Things change in life and those changes bring with them new experiences, requirements, and opportunities. The continued success of a relationship should not be held helplessly captive to the outcome of a necessary life change. A new job, new opportunity, change in lifestyle, or new responsibility shouldn’t destroy the continuity of a relationship. There should be a strong foundation that allows adjustments and pivots that may make the relationship temporarily inconvenient but not feel consistently impossible. A strong relationship can handle the ebb and flow of life without being destroyed. Attempts to improve a relationship shouldn’t create insurmountable obstacles that lead to its demise. If the relationship can’t handle a periodic update, then it may have compatibility issues that were ignored at the onset.

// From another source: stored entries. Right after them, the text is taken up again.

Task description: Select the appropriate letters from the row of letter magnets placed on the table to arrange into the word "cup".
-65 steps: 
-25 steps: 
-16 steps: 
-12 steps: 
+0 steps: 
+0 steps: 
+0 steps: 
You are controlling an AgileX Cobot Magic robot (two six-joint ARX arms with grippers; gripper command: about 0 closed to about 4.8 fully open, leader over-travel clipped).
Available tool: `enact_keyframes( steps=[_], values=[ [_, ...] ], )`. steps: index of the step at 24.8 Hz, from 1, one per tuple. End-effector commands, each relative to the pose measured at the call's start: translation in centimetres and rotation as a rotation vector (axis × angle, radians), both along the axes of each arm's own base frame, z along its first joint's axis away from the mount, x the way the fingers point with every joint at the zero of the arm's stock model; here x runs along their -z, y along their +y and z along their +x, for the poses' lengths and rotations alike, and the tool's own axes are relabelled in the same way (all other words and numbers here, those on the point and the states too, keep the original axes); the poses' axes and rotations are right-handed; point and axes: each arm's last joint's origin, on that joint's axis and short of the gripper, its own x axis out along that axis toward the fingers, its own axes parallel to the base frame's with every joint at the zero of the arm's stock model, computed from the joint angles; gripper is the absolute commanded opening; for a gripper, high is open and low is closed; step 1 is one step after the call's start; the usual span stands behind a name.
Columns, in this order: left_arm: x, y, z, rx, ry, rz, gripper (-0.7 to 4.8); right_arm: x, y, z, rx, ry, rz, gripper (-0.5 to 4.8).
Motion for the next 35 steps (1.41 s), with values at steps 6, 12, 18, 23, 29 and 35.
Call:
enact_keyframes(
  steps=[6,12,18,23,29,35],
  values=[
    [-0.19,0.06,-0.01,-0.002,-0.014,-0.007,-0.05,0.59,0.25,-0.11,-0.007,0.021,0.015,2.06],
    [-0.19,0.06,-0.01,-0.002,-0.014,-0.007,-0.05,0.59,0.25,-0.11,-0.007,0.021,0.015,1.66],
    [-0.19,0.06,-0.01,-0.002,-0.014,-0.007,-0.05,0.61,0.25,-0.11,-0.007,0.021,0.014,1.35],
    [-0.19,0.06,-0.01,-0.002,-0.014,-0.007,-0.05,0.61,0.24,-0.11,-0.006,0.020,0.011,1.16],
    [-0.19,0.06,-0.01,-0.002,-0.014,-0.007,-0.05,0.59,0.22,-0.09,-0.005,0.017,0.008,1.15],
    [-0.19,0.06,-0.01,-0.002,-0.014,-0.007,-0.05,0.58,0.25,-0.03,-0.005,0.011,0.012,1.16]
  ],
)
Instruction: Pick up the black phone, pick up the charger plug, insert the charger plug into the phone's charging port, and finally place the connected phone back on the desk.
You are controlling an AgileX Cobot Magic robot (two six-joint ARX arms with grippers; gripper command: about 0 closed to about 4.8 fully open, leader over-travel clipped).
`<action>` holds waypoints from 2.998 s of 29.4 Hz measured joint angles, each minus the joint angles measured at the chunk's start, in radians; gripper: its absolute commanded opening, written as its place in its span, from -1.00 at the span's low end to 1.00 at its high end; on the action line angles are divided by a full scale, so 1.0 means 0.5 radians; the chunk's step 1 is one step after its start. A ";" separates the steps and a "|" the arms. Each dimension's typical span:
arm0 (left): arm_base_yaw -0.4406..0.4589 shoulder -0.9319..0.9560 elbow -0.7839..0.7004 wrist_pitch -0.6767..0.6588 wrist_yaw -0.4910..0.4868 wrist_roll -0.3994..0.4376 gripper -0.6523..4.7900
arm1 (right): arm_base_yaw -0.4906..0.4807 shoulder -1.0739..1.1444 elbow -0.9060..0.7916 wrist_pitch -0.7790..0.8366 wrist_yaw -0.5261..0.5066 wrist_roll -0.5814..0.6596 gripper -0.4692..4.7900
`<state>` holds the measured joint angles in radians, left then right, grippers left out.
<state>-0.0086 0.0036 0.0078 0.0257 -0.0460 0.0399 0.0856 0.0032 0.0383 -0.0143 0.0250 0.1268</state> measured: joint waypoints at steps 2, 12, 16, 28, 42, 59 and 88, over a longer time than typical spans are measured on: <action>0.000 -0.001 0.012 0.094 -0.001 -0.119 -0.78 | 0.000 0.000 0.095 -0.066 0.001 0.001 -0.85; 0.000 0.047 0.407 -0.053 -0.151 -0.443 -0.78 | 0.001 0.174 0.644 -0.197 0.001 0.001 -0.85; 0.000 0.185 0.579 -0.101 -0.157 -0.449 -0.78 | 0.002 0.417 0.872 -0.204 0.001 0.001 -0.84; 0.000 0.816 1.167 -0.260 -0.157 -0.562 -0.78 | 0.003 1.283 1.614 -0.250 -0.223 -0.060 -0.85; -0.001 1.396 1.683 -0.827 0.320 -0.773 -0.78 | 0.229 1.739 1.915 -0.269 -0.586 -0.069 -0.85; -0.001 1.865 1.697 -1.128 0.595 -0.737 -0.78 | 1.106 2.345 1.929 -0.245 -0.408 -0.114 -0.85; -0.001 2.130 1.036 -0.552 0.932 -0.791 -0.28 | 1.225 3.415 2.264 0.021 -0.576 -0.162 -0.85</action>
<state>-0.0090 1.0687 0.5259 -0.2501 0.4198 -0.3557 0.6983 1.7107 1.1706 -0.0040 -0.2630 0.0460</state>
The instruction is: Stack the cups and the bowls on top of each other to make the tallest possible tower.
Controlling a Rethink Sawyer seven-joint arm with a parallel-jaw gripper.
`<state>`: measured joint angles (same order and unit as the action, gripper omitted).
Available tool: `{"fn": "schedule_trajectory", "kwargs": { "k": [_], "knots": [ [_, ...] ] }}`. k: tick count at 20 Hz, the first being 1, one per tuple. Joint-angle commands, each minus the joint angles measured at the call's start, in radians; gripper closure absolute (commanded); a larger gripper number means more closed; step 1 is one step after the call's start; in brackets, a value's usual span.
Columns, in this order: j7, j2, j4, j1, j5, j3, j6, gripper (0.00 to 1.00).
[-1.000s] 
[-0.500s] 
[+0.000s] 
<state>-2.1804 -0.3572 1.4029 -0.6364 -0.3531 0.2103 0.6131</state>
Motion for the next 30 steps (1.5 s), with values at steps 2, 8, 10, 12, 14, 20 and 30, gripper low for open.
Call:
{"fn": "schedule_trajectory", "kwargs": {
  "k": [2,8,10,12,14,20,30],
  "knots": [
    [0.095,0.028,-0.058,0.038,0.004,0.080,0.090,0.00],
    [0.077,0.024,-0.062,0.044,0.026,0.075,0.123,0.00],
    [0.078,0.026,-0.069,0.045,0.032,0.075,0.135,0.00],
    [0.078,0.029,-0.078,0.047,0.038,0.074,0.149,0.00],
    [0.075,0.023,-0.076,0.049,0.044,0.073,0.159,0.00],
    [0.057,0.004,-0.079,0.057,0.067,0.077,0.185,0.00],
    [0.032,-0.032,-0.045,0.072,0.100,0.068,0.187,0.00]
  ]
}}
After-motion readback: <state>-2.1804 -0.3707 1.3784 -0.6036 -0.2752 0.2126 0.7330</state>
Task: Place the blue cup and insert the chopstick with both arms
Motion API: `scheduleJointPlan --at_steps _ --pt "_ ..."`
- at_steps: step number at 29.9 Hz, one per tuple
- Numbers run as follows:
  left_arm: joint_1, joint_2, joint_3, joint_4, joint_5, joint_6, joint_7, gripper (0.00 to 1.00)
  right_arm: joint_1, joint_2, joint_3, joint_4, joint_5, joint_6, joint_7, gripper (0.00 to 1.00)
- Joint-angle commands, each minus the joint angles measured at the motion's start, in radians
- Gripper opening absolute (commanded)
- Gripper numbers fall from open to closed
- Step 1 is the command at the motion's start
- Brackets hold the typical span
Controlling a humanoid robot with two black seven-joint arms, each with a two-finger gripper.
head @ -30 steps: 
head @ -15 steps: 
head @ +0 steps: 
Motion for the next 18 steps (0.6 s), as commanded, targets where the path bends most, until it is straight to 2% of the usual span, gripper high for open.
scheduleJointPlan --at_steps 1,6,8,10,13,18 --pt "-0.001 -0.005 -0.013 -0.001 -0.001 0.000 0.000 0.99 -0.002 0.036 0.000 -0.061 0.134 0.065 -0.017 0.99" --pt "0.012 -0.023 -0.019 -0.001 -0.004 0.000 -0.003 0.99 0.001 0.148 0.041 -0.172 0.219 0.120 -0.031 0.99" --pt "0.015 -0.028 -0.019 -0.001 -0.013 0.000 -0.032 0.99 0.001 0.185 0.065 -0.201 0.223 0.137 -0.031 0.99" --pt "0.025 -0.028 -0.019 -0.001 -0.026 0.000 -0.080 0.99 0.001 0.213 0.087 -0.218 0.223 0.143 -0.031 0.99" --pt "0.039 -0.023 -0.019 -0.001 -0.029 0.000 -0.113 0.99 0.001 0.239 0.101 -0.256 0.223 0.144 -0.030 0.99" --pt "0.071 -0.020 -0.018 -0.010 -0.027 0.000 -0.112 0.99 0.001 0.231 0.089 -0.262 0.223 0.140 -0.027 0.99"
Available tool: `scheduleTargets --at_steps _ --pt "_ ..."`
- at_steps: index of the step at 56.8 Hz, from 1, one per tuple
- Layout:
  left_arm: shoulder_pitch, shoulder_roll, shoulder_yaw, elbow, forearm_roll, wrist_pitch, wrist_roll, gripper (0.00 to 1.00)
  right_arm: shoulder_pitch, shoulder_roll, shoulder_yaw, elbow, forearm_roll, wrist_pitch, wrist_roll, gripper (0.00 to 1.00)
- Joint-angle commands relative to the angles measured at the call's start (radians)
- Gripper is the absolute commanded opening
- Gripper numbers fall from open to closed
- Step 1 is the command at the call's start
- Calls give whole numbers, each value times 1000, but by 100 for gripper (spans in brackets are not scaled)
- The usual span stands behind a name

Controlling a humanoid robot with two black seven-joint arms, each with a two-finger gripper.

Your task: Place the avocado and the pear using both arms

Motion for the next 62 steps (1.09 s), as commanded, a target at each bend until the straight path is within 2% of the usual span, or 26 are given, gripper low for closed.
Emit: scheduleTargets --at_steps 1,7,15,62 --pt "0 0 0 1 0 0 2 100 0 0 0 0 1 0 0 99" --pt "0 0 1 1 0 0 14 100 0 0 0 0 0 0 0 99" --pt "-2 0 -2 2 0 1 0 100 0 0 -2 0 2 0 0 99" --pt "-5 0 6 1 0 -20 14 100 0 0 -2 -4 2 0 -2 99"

The value of an analogy is that it can be used to paint a vivid image of an idea or concept. However, analogies, metaphors, and similes are limited in their application because variables will always exist that restrict a complete comparison. Rather than waste time poking holes in my analogy, I hope that it can provide a framework for determining if the time and emotional equity that every relationship demands are worth the investment. Dumping precious resources into an endeavor that will yield no positive results is an exercise in futility that has potentially damaging results. Relationships require maintenance and collaborative effort to be successful and rewarding. Compatibility ensures that the fruit and the labor are equally matched. Finally, fully and completely enjoying a compatible, fulfilling relationship makes us less susceptible to falling for a premature upgrade to someone shiny and new with features we don’t want or need!